§ WORK INSTRUCTIONS:
Your job is to return the whole listing unchanged while skipping its images.

GIVEN INFORMATION: Begin

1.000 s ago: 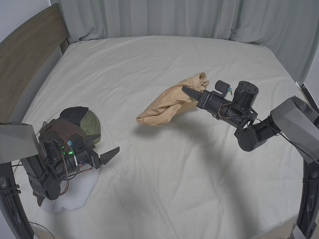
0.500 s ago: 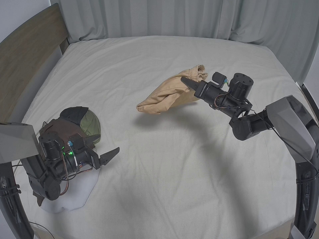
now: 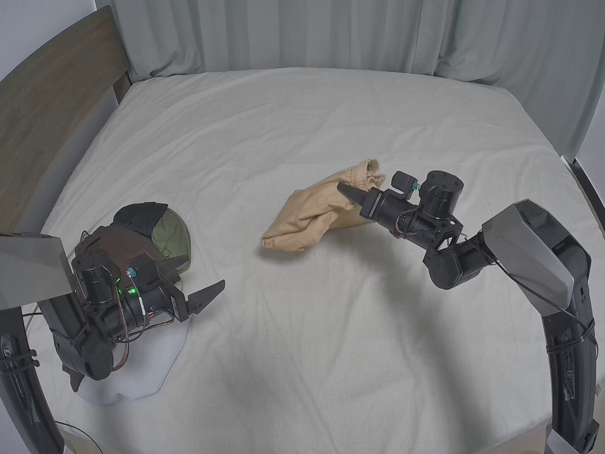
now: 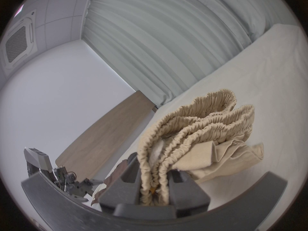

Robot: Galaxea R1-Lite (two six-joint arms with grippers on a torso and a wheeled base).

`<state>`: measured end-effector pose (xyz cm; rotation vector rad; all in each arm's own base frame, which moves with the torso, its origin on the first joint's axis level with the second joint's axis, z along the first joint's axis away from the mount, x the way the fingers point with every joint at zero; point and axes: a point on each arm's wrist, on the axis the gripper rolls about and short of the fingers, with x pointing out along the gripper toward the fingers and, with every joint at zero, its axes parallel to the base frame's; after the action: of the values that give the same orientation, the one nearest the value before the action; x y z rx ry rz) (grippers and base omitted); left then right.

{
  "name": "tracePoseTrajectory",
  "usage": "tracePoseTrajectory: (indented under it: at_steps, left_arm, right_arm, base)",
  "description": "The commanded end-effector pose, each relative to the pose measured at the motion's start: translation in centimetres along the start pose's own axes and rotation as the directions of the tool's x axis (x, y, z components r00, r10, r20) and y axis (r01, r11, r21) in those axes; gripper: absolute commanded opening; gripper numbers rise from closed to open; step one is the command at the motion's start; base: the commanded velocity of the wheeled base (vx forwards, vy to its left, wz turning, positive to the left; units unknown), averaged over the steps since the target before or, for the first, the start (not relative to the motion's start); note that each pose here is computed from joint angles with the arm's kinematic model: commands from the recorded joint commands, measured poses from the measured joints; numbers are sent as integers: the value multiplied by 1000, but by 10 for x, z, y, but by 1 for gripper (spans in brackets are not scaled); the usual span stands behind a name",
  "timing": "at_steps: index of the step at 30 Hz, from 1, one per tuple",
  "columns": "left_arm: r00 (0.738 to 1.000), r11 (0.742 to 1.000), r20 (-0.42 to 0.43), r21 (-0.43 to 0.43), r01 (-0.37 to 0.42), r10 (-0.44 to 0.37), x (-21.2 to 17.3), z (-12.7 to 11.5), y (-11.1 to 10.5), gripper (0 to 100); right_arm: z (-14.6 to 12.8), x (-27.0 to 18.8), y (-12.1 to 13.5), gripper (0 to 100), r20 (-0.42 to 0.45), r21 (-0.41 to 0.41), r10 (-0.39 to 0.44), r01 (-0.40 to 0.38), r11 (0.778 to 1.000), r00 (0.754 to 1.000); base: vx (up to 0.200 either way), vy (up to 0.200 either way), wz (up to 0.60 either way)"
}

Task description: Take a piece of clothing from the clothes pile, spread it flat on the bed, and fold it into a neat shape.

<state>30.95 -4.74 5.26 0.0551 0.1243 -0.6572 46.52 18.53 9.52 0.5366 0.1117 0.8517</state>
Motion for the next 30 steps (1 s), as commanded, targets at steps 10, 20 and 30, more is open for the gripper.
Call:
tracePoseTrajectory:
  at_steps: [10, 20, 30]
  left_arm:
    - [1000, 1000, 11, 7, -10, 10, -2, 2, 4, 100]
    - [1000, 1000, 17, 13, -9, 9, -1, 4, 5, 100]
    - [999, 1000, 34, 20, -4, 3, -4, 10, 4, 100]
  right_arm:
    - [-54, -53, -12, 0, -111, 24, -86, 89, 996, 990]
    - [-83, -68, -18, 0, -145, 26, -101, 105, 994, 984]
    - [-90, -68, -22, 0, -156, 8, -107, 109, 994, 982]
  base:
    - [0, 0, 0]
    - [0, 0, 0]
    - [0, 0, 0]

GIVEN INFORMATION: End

§ YOUR RESPONSE:
1.000 s ago: 
0.500 s ago: 
now: 
now: 

Robot: Galaxea R1-Lite (two six-joint arms with grippers on a torso and a wheeled base).

`<state>`: measured end-effector pose (xyz cm; rotation vector rad; all in each arm's own base frame, which moves with the torso, its origin on the first joint's axis level with the second joint's axis, z along the first joint's axis away from the mount, x the way the fingers point with every joint at zero; point and axes: a point on each arm's wrist, on the axis the gripper rolls about and short of the fingers, with x pointing out along the gripper toward the fingers and, with every joint at zero, its axes parallel to the base frame's; after the action: of the values that give the same orientation, the one nearest the value before the action; x y z rx ry rz) (grippers and base omitted); left then right.

{
  "name": "tracePoseTrajectory",
  "usage": "tracePoseTrajectory: (indented under it: at_steps, left_arm, right_arm, base)",
  "description": "The commanded end-effector pose, each relative to the pose measured at the motion's start: translation in centimetres along the start pose's own axes and rotation as the directions of the tool's x axis (x, y, z components r00, r10, r20) and y axis (r01, r11, r21) in those axes; gripper: absolute commanded opening; gripper numbers rise from closed to open; step one is the command at the motion's start; base: the commanded velocity of the wheeled base (vx forwards, vy to its left, wz turning, positive to the left; units unknown), averaged over the steps since the target before or, for the first, the start (not relative to the motion's start); note that each pose here is computed from joint angles with the arm's kinematic model: commands from the recorded joint commands, measured poses from the measured joints; numbers are sent as integers: the value multiplied by 1000, but by 10 for x, z, y, but by 1 for gripper (spans in brackets are not scaled); the usual span stands behind a name",
  "timing": "at_steps: index of the step at 30 Hz, from 1, one per tuple",
  "columns": "left_arm: r00 (0.738 to 1.000), r11 (0.742 to 1.000), r20 (-0.42 to 0.43), r21 (-0.43 to 0.43), r01 (-0.37 to 0.42), r10 (-0.44 to 0.37), x (-21.2 to 17.3), z (-12.7 to 11.5), y (-11.1 to 10.5), gripper (0 to 100); right_arm: z (-14.6 to 12.8), x (-27.0 to 18.8), y (-12.1 to 13.5), gripper (0 to 100), r20 (-0.42 to 0.45), r21 (-0.41 to 0.41), r10 (-0.39 to 0.44), r01 (-0.40 to 0.38), r11 (0.778 to 1.000), r00 (0.754 to 1.000); base: vx (up to 0.200 either way), vy (up to 0.200 either way), wz (up to 0.60 either way)"
}

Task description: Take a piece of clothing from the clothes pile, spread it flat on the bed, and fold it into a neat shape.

<state>30.95 -4.74 5.26 0.0551 0.1243 -0.6572 46.52 18.53 9.52 0.5366 0.1117 0.8517</state>
Motion for the next 30 steps (1 s), as commanded, targets at steps 10, 20 and 30, more is open for the gripper.
Call:
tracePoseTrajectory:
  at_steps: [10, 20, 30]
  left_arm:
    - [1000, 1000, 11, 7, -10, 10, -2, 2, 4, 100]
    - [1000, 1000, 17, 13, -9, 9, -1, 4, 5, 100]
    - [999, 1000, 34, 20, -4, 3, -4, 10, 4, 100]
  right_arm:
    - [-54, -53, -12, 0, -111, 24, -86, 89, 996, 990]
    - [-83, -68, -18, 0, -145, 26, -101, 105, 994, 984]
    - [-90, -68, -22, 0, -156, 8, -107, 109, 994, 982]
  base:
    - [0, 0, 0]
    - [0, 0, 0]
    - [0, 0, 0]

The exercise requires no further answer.